[Data items]

━━━

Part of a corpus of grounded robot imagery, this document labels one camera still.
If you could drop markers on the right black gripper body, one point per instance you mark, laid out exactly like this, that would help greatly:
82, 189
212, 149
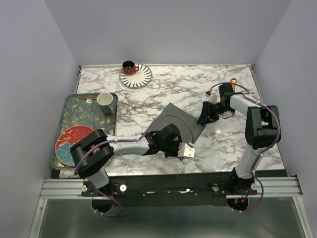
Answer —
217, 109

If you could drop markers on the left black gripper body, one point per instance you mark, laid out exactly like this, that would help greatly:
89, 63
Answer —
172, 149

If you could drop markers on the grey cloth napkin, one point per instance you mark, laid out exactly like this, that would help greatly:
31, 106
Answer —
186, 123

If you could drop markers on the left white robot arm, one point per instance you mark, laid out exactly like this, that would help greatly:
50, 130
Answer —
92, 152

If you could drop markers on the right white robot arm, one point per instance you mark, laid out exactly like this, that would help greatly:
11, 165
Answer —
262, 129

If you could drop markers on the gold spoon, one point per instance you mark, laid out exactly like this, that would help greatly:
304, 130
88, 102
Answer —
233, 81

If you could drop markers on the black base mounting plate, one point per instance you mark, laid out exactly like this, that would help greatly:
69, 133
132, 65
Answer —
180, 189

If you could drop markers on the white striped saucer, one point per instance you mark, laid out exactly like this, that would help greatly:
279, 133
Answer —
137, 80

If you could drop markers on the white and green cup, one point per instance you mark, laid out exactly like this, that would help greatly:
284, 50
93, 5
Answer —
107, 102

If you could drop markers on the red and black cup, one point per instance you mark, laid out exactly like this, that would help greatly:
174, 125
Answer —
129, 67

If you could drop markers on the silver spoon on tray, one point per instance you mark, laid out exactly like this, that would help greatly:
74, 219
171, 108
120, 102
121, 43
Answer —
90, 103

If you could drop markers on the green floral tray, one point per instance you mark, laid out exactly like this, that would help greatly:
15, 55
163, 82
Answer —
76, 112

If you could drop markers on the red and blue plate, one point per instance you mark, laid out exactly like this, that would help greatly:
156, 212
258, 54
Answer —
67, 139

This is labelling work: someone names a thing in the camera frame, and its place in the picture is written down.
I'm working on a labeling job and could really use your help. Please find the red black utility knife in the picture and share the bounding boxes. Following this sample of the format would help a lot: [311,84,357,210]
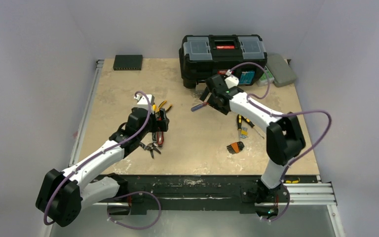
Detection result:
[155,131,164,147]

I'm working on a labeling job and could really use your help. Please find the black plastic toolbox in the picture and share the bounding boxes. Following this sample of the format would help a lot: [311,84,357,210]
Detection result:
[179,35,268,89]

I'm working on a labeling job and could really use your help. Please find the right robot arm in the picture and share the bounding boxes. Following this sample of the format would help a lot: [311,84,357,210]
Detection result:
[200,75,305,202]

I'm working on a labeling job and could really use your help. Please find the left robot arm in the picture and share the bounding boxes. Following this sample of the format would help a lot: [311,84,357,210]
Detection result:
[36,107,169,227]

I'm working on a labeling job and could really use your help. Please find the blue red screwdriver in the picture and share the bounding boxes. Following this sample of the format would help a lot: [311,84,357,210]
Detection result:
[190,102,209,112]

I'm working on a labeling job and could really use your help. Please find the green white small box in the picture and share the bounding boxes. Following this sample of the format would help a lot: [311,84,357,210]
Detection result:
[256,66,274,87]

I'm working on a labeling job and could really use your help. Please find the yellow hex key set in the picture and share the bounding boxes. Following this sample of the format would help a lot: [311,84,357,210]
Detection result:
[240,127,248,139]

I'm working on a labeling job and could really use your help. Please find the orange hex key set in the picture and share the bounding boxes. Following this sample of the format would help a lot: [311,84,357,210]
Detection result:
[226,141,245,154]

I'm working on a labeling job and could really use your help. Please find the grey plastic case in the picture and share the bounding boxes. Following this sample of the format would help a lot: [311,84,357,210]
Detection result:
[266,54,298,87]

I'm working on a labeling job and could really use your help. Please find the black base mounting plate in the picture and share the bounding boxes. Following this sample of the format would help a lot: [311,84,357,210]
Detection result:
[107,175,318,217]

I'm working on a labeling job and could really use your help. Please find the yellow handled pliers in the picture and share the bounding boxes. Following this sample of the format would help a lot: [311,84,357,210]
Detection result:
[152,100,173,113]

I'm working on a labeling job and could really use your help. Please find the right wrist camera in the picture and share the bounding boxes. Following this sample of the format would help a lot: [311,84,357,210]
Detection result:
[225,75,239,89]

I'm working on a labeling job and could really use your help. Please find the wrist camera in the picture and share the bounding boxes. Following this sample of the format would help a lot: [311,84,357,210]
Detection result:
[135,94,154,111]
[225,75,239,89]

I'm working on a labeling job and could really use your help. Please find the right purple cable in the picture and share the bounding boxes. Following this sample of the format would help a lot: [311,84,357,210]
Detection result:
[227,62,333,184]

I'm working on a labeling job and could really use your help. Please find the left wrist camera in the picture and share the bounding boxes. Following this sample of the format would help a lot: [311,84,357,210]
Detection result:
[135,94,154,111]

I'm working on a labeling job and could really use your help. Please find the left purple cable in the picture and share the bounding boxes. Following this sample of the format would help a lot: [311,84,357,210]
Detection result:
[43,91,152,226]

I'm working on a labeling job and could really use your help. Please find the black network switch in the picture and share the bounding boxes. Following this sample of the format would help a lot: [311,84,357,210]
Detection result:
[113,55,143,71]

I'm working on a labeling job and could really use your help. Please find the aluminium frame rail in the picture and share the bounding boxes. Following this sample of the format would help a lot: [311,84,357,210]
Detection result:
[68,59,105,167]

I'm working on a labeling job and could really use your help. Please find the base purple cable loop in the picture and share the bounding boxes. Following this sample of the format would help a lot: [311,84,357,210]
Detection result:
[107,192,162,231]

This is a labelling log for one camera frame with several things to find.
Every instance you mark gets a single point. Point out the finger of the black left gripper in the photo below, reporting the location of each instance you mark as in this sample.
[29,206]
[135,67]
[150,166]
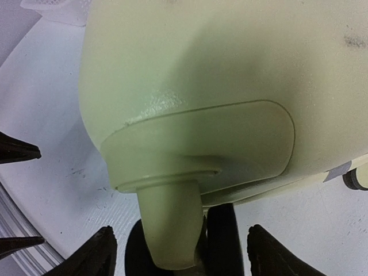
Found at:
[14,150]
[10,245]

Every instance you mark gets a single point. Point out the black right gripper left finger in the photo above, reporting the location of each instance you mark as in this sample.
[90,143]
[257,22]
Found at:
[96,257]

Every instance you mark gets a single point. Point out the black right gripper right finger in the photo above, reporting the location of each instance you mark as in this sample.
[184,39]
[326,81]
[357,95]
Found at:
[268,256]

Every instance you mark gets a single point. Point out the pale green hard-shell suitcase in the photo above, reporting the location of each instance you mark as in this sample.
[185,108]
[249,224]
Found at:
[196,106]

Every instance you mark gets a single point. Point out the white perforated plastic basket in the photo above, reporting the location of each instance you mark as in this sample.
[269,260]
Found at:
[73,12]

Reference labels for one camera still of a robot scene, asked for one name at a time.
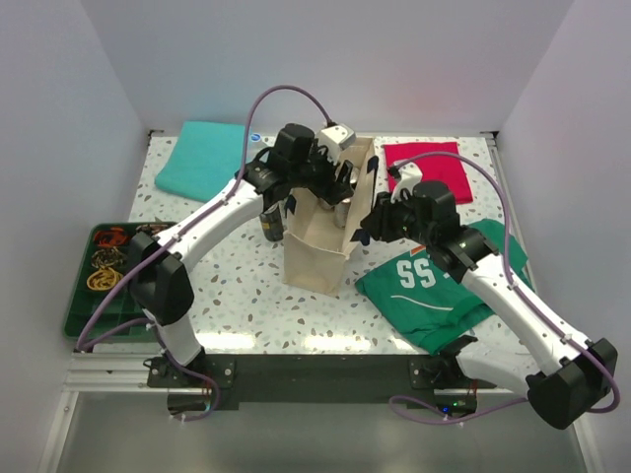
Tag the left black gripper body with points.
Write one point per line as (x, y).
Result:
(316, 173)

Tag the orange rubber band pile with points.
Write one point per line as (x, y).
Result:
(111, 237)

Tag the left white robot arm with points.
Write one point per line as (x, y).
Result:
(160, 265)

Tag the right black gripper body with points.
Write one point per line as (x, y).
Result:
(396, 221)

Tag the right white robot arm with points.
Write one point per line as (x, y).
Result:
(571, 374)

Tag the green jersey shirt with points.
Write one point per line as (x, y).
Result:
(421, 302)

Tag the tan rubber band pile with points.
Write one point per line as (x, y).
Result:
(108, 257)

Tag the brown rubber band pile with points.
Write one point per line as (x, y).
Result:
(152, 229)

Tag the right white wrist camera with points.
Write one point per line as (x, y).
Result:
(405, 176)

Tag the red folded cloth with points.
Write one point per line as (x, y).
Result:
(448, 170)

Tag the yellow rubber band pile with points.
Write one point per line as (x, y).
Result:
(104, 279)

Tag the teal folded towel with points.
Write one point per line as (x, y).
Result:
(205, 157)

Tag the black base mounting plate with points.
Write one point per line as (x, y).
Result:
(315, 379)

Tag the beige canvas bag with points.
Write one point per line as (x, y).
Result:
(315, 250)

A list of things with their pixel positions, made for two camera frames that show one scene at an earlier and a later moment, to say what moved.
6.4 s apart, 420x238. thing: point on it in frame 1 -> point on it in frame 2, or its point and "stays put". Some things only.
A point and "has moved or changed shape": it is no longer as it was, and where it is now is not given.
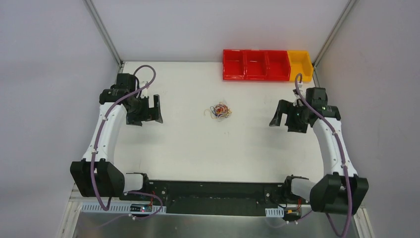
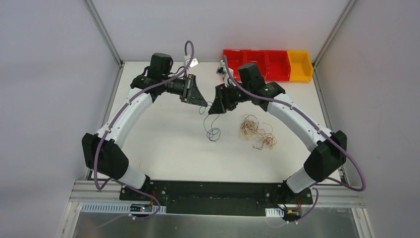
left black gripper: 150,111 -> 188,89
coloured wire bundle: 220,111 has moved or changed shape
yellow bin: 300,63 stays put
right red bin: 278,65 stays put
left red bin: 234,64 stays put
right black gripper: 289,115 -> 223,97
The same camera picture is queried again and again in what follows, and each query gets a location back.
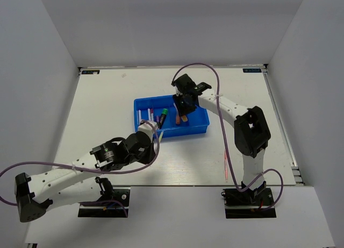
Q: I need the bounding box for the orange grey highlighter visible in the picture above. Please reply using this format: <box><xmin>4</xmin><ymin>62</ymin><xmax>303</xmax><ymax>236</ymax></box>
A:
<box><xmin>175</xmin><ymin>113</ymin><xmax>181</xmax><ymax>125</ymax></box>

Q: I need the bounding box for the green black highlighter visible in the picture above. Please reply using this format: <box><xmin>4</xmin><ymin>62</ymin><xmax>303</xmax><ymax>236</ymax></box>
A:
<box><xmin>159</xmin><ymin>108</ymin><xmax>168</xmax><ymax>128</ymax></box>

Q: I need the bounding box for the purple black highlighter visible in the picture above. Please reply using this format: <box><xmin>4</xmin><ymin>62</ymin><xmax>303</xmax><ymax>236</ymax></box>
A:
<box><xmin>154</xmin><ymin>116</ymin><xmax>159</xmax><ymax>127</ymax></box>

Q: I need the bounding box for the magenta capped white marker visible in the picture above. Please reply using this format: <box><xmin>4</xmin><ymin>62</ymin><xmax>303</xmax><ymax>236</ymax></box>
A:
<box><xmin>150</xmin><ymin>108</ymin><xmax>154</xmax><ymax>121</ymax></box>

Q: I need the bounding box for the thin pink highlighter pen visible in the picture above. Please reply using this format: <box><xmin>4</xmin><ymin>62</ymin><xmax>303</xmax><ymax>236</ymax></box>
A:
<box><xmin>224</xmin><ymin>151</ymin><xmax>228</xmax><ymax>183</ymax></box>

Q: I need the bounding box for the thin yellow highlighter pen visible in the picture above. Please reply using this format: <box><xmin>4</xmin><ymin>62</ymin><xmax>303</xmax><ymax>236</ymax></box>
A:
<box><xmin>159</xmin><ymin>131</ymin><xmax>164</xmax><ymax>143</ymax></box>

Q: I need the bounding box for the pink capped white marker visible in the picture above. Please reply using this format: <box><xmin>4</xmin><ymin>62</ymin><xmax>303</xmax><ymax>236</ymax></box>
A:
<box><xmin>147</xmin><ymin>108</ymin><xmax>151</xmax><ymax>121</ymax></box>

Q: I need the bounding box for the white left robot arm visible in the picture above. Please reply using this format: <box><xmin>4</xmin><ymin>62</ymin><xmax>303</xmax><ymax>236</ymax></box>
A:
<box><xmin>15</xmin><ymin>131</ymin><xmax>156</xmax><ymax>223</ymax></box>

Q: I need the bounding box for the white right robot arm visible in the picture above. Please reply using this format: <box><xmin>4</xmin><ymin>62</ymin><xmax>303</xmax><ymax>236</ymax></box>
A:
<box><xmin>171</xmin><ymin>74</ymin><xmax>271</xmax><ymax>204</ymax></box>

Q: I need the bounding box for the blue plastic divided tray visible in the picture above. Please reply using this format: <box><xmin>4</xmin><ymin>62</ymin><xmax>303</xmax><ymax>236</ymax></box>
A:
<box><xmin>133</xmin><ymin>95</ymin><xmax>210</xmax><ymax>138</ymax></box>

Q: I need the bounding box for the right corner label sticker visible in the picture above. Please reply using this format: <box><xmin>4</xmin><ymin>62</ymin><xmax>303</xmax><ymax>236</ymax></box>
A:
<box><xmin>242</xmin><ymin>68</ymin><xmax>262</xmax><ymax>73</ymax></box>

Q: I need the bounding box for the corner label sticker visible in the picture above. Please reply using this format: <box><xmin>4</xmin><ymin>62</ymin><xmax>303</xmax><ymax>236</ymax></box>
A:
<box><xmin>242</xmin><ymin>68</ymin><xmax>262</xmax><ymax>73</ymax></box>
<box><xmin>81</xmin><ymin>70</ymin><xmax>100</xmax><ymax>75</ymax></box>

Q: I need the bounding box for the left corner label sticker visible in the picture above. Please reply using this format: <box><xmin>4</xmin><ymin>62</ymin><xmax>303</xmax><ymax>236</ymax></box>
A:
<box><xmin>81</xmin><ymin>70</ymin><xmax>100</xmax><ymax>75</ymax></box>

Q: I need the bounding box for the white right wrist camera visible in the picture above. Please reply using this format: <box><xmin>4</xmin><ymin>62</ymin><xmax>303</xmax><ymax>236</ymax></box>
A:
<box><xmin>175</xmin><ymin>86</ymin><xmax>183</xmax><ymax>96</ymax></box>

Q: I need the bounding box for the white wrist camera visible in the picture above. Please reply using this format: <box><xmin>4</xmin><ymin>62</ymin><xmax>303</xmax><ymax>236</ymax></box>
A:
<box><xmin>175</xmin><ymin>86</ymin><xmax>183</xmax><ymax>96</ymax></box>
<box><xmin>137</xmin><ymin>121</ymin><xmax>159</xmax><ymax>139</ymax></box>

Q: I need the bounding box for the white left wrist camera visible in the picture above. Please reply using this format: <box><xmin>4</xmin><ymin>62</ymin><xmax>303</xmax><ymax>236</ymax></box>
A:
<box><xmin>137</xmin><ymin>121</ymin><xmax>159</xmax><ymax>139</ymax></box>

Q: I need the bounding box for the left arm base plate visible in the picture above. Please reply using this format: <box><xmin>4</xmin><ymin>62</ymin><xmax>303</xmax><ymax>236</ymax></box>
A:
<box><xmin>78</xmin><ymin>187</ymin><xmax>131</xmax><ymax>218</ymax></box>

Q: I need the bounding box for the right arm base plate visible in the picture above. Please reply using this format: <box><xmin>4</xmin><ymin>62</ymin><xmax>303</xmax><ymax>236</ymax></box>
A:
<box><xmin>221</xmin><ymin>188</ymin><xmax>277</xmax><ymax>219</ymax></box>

━━━

**What you should do**: The lines to return are those in the records above that hold the word "pink".

**Answer for this exercise**:
Q: I need the bounding box for the thin pink highlighter pen visible in the picture above. Please reply using this format: <box><xmin>4</xmin><ymin>62</ymin><xmax>303</xmax><ymax>236</ymax></box>
Q: I need the bounding box for the pink capped white marker visible in the picture above. Please reply using this format: <box><xmin>4</xmin><ymin>62</ymin><xmax>303</xmax><ymax>236</ymax></box>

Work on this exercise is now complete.